Given the entries that follow, write out exactly the lines starting at the one containing "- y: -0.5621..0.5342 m" and ending at the one containing "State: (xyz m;", both ends included, and only those.

Segment Open

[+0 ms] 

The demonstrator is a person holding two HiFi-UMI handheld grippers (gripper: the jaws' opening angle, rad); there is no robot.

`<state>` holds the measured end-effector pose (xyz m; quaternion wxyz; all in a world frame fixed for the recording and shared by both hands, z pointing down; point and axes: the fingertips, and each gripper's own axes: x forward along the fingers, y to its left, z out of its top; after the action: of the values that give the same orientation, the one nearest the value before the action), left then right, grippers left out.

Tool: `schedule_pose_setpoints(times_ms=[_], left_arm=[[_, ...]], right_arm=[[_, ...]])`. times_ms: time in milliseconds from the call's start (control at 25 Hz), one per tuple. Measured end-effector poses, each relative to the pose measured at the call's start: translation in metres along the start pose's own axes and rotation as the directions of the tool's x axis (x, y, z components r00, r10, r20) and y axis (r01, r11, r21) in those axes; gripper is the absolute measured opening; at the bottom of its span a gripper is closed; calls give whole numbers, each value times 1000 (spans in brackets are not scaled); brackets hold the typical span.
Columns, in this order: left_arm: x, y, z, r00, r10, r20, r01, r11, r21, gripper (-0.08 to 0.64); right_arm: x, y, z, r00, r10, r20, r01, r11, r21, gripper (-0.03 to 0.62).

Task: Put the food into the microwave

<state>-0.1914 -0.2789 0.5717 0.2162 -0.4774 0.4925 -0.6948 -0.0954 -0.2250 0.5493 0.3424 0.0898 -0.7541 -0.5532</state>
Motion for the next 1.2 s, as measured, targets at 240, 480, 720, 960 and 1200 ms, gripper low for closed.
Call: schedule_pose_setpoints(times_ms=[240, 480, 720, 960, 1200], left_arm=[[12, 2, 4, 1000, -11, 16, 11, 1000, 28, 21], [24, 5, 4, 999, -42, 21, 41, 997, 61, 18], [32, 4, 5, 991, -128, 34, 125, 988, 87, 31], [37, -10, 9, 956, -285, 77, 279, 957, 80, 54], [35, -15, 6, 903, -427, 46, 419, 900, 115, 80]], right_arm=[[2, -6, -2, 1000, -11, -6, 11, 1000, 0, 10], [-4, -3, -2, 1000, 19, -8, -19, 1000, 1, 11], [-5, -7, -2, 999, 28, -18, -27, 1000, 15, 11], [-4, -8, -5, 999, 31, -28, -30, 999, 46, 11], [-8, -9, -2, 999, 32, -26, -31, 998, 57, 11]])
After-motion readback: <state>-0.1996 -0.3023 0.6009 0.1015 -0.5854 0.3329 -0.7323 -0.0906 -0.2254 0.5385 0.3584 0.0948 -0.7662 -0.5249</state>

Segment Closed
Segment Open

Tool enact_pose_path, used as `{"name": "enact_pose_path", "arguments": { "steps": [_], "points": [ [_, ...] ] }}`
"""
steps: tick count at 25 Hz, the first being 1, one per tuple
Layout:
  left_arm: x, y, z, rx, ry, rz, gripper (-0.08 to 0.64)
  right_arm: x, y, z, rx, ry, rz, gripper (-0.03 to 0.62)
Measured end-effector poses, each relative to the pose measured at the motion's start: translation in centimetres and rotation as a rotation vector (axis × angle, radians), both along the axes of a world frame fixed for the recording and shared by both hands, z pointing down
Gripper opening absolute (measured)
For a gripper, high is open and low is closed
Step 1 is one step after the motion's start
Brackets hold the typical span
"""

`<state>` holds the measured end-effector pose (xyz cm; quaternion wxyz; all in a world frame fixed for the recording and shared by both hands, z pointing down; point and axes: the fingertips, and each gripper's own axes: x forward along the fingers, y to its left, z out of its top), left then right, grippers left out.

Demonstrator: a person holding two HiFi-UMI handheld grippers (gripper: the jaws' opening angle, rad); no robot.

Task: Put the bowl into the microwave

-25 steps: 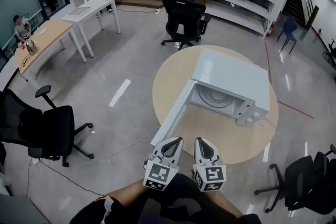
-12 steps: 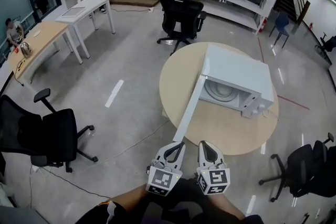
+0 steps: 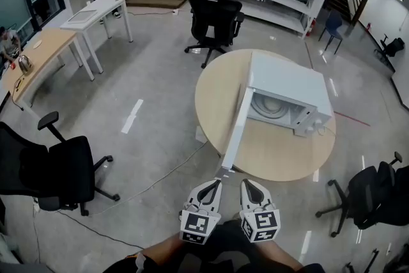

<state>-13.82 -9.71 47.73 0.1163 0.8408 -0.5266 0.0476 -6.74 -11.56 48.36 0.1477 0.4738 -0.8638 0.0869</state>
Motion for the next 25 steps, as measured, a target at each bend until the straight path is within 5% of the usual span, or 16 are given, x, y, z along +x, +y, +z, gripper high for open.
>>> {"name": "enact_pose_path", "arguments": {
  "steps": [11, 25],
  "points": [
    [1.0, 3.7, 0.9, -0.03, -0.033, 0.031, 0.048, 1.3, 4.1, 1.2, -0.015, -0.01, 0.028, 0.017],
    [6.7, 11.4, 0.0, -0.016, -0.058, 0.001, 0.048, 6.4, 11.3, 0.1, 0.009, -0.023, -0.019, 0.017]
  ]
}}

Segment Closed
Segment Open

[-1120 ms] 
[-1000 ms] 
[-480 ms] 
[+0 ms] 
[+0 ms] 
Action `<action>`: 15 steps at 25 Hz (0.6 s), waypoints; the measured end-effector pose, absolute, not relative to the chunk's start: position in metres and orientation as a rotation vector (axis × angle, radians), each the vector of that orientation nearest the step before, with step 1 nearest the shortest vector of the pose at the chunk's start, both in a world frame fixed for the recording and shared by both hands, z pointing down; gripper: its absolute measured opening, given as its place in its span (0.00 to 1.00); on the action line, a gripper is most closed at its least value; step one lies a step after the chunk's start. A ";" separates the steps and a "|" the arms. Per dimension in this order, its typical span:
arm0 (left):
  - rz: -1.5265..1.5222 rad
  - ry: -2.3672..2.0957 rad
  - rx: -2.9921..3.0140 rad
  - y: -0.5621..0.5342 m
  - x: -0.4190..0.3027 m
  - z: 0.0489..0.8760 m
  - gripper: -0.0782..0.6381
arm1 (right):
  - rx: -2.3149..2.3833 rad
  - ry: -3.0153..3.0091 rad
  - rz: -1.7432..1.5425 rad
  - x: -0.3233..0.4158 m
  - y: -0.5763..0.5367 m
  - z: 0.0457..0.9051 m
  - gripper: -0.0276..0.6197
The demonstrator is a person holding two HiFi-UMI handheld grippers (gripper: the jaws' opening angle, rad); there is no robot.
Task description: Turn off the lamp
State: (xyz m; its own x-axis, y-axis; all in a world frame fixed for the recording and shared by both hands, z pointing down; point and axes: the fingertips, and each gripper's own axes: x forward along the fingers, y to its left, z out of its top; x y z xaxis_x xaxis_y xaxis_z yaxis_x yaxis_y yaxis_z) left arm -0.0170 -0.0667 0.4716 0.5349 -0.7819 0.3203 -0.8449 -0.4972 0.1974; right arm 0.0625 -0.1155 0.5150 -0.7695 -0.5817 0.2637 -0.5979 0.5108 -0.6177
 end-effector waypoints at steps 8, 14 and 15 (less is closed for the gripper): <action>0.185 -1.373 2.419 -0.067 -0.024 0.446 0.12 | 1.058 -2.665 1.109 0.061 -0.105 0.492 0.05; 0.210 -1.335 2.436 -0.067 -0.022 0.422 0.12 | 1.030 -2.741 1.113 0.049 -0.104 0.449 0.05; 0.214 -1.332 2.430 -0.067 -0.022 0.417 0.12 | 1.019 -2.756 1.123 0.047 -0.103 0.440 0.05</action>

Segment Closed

## Solution to the exercise:
  - y: -0.5621..0.5342 m
  - x: -0.4190..0.3027 m
  - z: 0.0489..0.8760 m
  - gripper: -0.0782..0.6381
arm1 (right):
  - rx: -2.3149..2.3833 rad
  - ry: -3.0153..3.0091 rad
  - rz: -1.7432..1.5425 rad
  - x: -0.3233..0.4158 m
  - y: -0.5763..0.5367 m
  - z: 0.0457..0.9051 m
  - gripper: -0.0276..0.6197
The demonstrator is a person holding two HiFi-UMI handheld grippers (gripper: the jaws' opening angle, rad); there is no robot.
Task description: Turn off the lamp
State: (xyz m; its own x-axis, y-axis; all in a world frame fixed for the recording and shared by both hands, z pointing down; point and axes: the fingertips, and each gripper's own axes: x forward along the fingers, y to its left, z out of its top; x y z xaxis_x xaxis_y xaxis_z yaxis_x yaxis_y yaxis_z) left arm -0.0170 -0.0667 0.4716 0.5349 -0.7819 0.3203 -0.8449 -0.4972 0.1974; right arm 0.0625 -0.1155 0.5150 -0.7695 -0.5817 0.2637 -0.5979 0.5108 -0.6177

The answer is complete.